Question

A box, with rectangular sides, base and top is to have a volume of 2 cubic feet. It has a square base. Express the surface area A of the box in terms of the width w of the base. If the material for the base and top costs 30 dollars/ft^2 and that for the sides costs 40 dollars/ft^2 express the total cost C as a function of the width.

A(w)= _________ ft^2
C(w)= _________ $

Answer 1

`A(w)=2w^2+(8)/(w)`

`C(w)=60w^2+(320)/(w)`

Explanation:

First of all you need to determine the height of the box.
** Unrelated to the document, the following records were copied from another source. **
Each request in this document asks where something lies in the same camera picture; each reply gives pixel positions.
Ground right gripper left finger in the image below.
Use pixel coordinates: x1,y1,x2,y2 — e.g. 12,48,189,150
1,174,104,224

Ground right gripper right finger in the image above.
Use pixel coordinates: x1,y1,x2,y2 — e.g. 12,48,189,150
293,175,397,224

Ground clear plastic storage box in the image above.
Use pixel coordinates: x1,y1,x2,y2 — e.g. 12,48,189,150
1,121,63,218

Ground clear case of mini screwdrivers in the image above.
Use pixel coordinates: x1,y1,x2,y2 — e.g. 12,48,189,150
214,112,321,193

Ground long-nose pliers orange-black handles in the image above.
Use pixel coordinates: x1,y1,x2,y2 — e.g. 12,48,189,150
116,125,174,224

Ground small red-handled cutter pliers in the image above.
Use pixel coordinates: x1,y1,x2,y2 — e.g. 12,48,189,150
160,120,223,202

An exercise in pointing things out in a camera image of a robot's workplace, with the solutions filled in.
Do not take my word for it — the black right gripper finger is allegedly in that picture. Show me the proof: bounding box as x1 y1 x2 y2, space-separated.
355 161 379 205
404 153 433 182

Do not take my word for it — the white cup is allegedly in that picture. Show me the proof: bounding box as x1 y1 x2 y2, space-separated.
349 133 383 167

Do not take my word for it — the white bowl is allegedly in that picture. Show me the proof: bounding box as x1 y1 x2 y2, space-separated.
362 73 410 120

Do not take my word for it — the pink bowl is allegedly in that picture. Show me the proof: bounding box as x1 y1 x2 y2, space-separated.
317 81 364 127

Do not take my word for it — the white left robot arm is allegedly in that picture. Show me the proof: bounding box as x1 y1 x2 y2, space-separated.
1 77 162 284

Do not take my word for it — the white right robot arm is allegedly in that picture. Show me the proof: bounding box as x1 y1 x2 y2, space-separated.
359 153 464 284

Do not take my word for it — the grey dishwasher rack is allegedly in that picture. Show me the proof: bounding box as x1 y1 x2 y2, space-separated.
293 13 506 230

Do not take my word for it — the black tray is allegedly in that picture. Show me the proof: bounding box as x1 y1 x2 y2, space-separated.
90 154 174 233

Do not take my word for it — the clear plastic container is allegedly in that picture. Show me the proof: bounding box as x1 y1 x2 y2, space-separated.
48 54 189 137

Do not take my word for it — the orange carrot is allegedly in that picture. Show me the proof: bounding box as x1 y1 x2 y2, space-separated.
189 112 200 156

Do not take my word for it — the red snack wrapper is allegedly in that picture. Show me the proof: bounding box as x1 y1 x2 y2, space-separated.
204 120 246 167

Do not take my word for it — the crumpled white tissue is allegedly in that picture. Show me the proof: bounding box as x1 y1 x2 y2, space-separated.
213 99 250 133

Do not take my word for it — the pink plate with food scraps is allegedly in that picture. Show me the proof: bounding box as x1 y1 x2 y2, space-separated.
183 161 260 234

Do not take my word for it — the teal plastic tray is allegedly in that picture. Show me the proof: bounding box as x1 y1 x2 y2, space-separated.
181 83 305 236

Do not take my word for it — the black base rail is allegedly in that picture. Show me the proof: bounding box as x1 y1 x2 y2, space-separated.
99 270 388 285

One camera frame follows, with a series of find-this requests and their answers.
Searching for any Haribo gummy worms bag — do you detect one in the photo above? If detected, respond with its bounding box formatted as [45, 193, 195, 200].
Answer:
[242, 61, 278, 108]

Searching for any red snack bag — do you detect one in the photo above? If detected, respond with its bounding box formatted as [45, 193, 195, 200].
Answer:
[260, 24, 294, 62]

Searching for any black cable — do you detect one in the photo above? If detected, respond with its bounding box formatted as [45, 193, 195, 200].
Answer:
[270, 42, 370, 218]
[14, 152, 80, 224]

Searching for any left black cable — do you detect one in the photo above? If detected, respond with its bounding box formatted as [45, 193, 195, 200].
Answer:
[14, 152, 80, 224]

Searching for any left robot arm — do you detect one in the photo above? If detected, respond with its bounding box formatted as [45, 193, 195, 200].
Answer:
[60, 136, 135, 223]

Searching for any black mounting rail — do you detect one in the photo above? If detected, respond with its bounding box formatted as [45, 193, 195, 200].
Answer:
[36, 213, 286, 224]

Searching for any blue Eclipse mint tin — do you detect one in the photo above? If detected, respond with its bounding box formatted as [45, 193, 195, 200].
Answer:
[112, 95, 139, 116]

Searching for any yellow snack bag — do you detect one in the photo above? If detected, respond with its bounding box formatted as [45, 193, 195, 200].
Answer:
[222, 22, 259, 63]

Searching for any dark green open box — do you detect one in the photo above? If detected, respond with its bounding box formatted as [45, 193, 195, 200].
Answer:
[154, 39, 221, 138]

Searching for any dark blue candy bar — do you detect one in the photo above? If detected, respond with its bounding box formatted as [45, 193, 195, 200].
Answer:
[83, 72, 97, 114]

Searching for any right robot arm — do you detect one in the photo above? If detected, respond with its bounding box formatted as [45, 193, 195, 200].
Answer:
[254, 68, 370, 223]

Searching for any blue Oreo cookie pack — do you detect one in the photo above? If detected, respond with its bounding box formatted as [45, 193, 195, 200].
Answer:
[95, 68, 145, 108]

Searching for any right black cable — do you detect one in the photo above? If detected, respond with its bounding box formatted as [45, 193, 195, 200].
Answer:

This can be done using the known volume of the box:

`V=2\ \text{ft}^2`

The equation for evaluating volume of a box is as follows:

`V=w^2h`

since it has a square base.

Now you solve this equation for height:

`h=(2)/(w^2)`

Now the surface area of the box is equals to:

`A=2w^2+4wh`

After you replace h with the above equation you get:

`A(w)=2w^2+(8)/(w)`

To find the total cost function with respect to width of the base you need to find the surface areas of the base and sides and multiplicate it with the relevant cost:

`C=30\cdot2w^2+40\cdot4wh`

After you replace h with the above equation you get:

`C(w)=60w^2+(320)/(w)`